Being unable to attend a few lectures at my university, I asked my friend to record them with his phone. The lecturer and the students asking questions are often very hard to hear - they’re speaking from everywhere in the room and the lecturer doesn’t speak very loudly. There’s a lot of noise - my friend’s laptop fan (which he often placed next to the phone recording this), the phone hitting things and more.
Although this is my first time editing audio, I found out about the vocal isolation and the noise reduction features, which are very useful sometimes.
The main issue is, after noise reduction the human vocals’ volume is way too low, so I can’t hear anything if I don’t increase the gain to like +35dB. Which REALLY hurts my ears when some leftover noises peak. But worse, I still can’t always hear the vocals because of the noise - doesn’t matter what I do first: isolate vocals or reduce noises.
What do I need to know about optimizing vocal isolation and noise reduction? And how would you prevent sudden peaks in volume from making you deaf?
P.S. I’m using version 2.3.0.
Unfortunately, the options for improving very noisy recordings are quite limited (this is why professionals use expensive microphones close to the person speaking, and do everything in their power to minimise background noise).

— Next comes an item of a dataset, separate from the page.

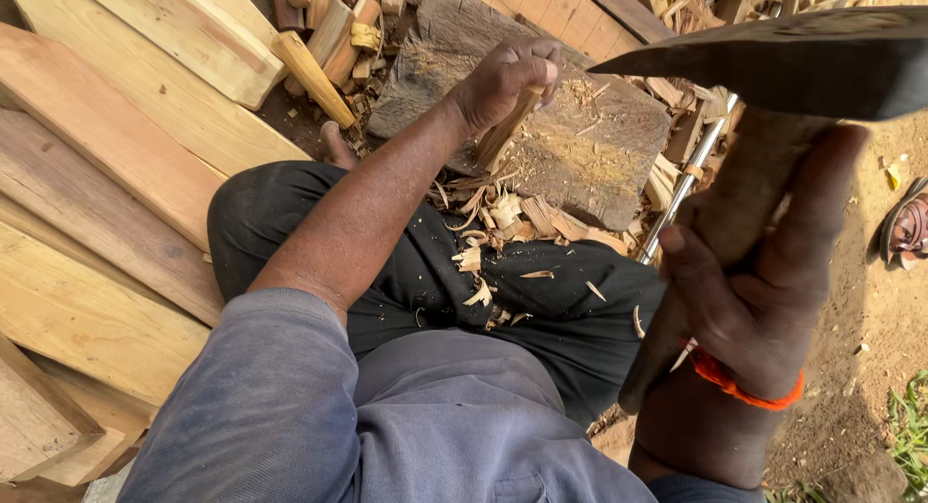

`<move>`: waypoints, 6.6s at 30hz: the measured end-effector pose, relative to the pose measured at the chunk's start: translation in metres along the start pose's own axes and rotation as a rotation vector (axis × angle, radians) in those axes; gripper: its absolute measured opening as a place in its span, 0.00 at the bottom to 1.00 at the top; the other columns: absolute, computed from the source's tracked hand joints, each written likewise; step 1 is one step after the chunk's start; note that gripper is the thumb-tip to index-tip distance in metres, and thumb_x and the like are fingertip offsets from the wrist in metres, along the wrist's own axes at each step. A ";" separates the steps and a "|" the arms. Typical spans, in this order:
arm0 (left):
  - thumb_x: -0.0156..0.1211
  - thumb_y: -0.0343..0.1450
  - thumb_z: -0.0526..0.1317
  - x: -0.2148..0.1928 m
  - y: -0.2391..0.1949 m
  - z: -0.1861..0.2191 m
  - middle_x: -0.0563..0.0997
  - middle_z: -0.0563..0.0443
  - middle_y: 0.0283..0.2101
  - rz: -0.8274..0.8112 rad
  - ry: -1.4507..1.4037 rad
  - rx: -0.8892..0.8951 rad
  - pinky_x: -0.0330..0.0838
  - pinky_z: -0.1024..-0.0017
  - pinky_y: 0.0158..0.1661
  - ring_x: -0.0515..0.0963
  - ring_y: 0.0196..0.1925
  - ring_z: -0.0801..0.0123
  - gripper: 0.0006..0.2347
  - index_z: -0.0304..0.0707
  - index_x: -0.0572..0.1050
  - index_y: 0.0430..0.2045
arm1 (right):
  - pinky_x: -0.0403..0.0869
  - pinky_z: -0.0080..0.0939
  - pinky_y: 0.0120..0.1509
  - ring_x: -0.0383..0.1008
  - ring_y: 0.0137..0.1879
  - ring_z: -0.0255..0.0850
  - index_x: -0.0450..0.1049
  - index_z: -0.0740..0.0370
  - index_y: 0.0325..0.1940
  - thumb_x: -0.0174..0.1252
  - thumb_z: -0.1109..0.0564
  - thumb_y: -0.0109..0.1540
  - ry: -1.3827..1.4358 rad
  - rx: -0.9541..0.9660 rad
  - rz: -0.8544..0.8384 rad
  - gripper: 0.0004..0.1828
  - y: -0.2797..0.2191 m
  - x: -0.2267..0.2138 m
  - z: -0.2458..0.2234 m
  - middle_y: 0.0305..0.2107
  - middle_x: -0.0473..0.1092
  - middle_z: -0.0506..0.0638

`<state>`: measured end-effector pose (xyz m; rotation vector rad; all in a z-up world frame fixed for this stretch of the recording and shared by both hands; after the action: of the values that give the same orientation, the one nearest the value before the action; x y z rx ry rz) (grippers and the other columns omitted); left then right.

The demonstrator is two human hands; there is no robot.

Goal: The person sits on the ground and uses a hammer and chisel to carve a small wooden dowel. They repeatedly strike the chisel to remove wood shavings, shaping the dowel while surrounded by planks and wood scraps.

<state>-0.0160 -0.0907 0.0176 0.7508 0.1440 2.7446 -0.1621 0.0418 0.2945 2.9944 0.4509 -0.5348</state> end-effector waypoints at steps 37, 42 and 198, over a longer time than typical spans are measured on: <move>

You can safely cut out very low and very high frequencies using the Equalization effect (set the curve to a low level below 150 Hz, flat from 150 to 7000 Hz, and low above 7000 Hz).
There’s a “Pop Mute” Nyquist plug-in that can automatically reduce loud noises (not only “pops”, any noise that is louder than the “Threshold”) https://wiki.audacityteam.org/wiki/Nyquist_Effect_Plug-ins#Pop_Mute
Installation instructions are here: https://manual.audacityteam.org/man/installing_effect_generator_and_analyzer_plug_ins_on_windows.html#nyquist_install
expensive microphones close to the person speaking
Any microphone close to the person speaking.
Or, yes, you could use an expensive microphone, too.
Recording a lecture is an insanely difficult recording job and no, you usually can’t fix it in post production.
The TED Talks went through a lot of growing pains before they got the sound right. The early shows were nice to look at, but the sound was terrible.
The field of artificial intelligence has progressed massively over the past few years, and I have managed to find some interesting work being done on the topic of single-channel source separation, e.g. http://www.csc.kth.se/~cthome/separate/ (if you can’t hear anything, press the 5 dots at the bottom and then go back).
I don’t expect such techniques to yield professional-level audio quality, and certainly not good enough for TV or TED to use. But it appears to me that the raw recording should contain enough data to extract comprehensible vocals, at least theoretically.
I wonder what algorithms Audacity uses. And assuming it’s not a state-of-the-art neural network, can someone recommend a software or a website that might be using such technology?
Audacity has two algorithms for separating sources.
The simple type can be seen in “Vocal Remover” (https://manual.audacityteam.org/man/vocal_remover.html). This works by inverting one channel and mixing with the other channel so as to cancel out sounds that are panned centre (common to both channels).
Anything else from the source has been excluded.